Flash fiction taking hold, says Masih; style becoming more experimental
Flash fiction is becoming popular in part because the academic world is beginning to take notice and more colleges and universities are teaching the genre, says author and flash fiction writer Tara L. Masih. This popularity is not necessarily connected to our shrinking attention spans. That’s been going on for a century or more, she says.
Masih is the author of The Rose Metal Press Field Guide to Writing Flash Fiction. In a recent email interview she explored flash fiction and its antecedents. Despite its recent growth, Masih says, flash fiction is not considered serious fiction by everyone.
“…I’ve encountered some pretty strong opinions about flash not being a serious literary form,” she says. “There is the attitude that because it is so short, it must be easier to write and therefore not worthy of being included in the literary canon.”
With a number of respected writers now using flash fiction, however, Masih says, and with more students requesting it, “the academic world is beginning to take a closer look.”
Flash fiction or shorter fiction, says Masih, was actually more popular during the 1800s and into the 1900s. Due in large part to the Industrial Revolution, our attention spans began getting shorter, she says. The population was becoming more literate but had less time to read. “This climate,” she says, “allowed writers like O. Henry and Edgar Allan Poe to make a living writing short works for magazines.”

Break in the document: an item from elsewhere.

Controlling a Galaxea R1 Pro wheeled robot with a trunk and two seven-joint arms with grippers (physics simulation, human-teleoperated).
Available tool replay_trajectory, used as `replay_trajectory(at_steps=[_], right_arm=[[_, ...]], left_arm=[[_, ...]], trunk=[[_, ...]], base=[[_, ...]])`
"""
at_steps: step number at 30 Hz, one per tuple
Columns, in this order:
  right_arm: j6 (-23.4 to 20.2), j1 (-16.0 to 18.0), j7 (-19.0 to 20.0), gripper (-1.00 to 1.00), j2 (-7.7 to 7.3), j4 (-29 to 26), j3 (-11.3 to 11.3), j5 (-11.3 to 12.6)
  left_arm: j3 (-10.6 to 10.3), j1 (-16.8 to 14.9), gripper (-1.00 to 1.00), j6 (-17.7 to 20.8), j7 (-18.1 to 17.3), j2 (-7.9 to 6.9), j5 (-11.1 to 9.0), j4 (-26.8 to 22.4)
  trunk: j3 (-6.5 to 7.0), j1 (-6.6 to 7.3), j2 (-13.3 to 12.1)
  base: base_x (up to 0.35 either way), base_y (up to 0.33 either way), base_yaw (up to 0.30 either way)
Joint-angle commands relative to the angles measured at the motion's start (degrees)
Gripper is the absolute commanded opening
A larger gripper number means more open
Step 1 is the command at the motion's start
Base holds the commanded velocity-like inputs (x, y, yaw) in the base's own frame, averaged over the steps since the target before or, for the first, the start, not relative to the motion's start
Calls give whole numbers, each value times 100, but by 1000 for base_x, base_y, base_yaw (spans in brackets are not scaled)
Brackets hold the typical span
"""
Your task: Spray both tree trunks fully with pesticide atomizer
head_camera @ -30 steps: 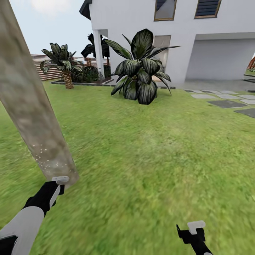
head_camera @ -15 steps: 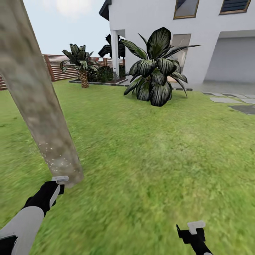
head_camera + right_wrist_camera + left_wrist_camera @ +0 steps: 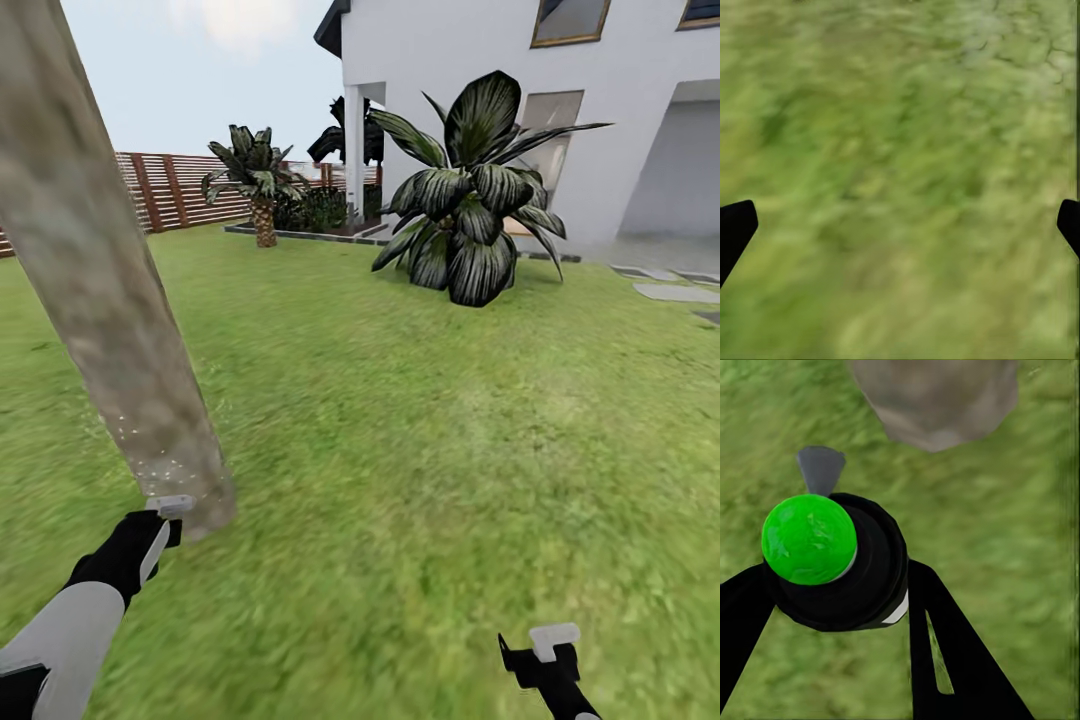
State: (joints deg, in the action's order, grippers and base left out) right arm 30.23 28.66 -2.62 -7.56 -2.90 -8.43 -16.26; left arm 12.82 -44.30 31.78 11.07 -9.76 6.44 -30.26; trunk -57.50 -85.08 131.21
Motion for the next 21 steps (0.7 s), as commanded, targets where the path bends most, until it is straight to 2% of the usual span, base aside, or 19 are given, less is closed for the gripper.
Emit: replay_trajectory(at_steps=[1, 4, 6, 8, 9, 11, 21], right_arm=[[0, 0, -1, 100, 0, 0, 0, 0], [0, 0, -2, 100, 7, 7, 1, 0], [0, 0, -2, 100, 4, 8, 0, 0], [0, 3, -2, 100, -7, 9, 0, 0], [0, 0, -2, 100, -8, 9, 0, 0], [0, 1, -2, 100, -9, 9, 0, 0], [0, 1, -2, 100, -9, 9, 0, 0]], left_arm=[[-3, 0, -100, -2, 0, 3, 1, -5], [-6, 0, -100, -2, -5, 35, -28, 4], [1, 0, -100, 5, -3, 166, -30, -71], [-19, 0, -100, 34, -12, 283, -28, -379], [-31, -10, -100, 70, -21, 291, -21, -607], [-41, -50, -100, 92, -25, 301, -16, -732], [-68, -52, -100, 130, -50, 374, 27, -753]], trunk=[[0, 0, 0], [0, 0, 0], [0, 0, 0], [0, 0, 0], [0, 0, 0], [0, 0, 0], [0, 0, 0]], base=[[171, -227, 19], [31, -265, 225], [-75, -271, 268], [-193, -227, 275], [-181, -201, 276], [7, -218, 277], [201, -147, 253]])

Short fiction dwindled–or went underground says Masih–“when periodicals folded and with the advent of television.
“Literary journals kept it going, and it moved away from the formulaic O. Henry style to a more experimental, poetic style,” Masih says. “The recent interest is a resurgence rather than a new movement.”
According to Masih, the Internet and the proliferation of online flash fiction journals has helped spread the popularity recently, as has flash anthologies edited by Robert Shapard and James Thomas.
It was one of those anthologies, Sudden Fiction, that made Masih realize that more and more authors were writing little stories and that flash was becoming its own genre. In high school her writing teacher taught students to write vignettes.
“[The teacher] believed in writing from deep wells and capturing intense emotional moments,” she says. “So my prose style was formed very early in my writing life.”
Masih earned an MA in writing and publishing from Emerson College, where she taught freshman composition and grammar. In addition to her instruction book on flash fiction, she is the author of, Where the Dog Star Never Glows, a collection of short fiction that was finalist in the National Best Book Awards.
Short short fiction comes in many categories, just like longer works, she says. Flash fiction stories can be considered literary, science fiction, speculative, horror, or romance. The term flash fiction, she says, applies to stories less of less than 1,500 words. Tiny stories, as popularized by some journals that look for fiction under 100 words, are in the realm of microfiction, says Masih.
“Some writers refuse to use the term ‘flash’ and insist on ‘short shorts,’ ‘one-page fictions’ or simply ‘stories,’” she says.
“Flash is just one label. There are many. And I don’t think labeling helps anything creative.”